» TASK TO COMPLETE: Set down, exactly as written, the lines from the top of the data to the line that holds "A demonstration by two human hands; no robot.", and omit the pictures.

++++

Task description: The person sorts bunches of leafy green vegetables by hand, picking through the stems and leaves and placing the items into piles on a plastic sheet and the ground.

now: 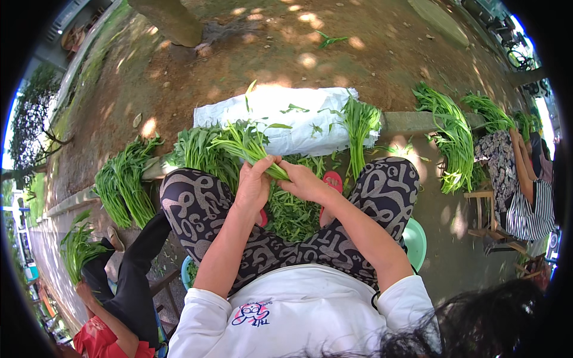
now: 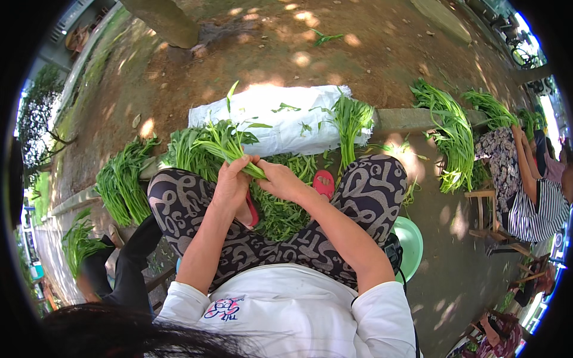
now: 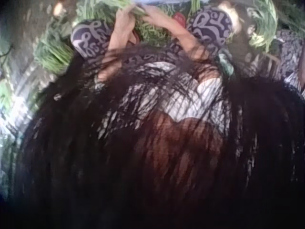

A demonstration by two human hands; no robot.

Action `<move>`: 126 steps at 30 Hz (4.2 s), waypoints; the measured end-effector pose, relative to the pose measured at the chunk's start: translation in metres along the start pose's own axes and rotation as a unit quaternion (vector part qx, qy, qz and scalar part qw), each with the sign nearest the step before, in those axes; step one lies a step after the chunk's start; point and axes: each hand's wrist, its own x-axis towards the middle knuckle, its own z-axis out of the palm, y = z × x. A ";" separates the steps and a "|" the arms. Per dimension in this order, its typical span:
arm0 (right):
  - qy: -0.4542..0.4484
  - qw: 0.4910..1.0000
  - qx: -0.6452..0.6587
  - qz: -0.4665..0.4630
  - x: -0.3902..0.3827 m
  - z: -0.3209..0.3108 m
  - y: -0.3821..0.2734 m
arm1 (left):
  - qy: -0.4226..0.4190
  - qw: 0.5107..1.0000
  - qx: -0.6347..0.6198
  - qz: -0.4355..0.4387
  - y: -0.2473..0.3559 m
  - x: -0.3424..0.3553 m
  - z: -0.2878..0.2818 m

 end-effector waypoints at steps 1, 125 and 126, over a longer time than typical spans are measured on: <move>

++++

» RESULT FOR THIS TASK:
Task description: The person sorts bunches of leafy green vegetables by hand, picking through the stems and leaves and placing the items into piles on a plastic sheet and the ground.

now: 
now: 
now: 

A demonstration by two human hands; no robot.

This exercise is now complete.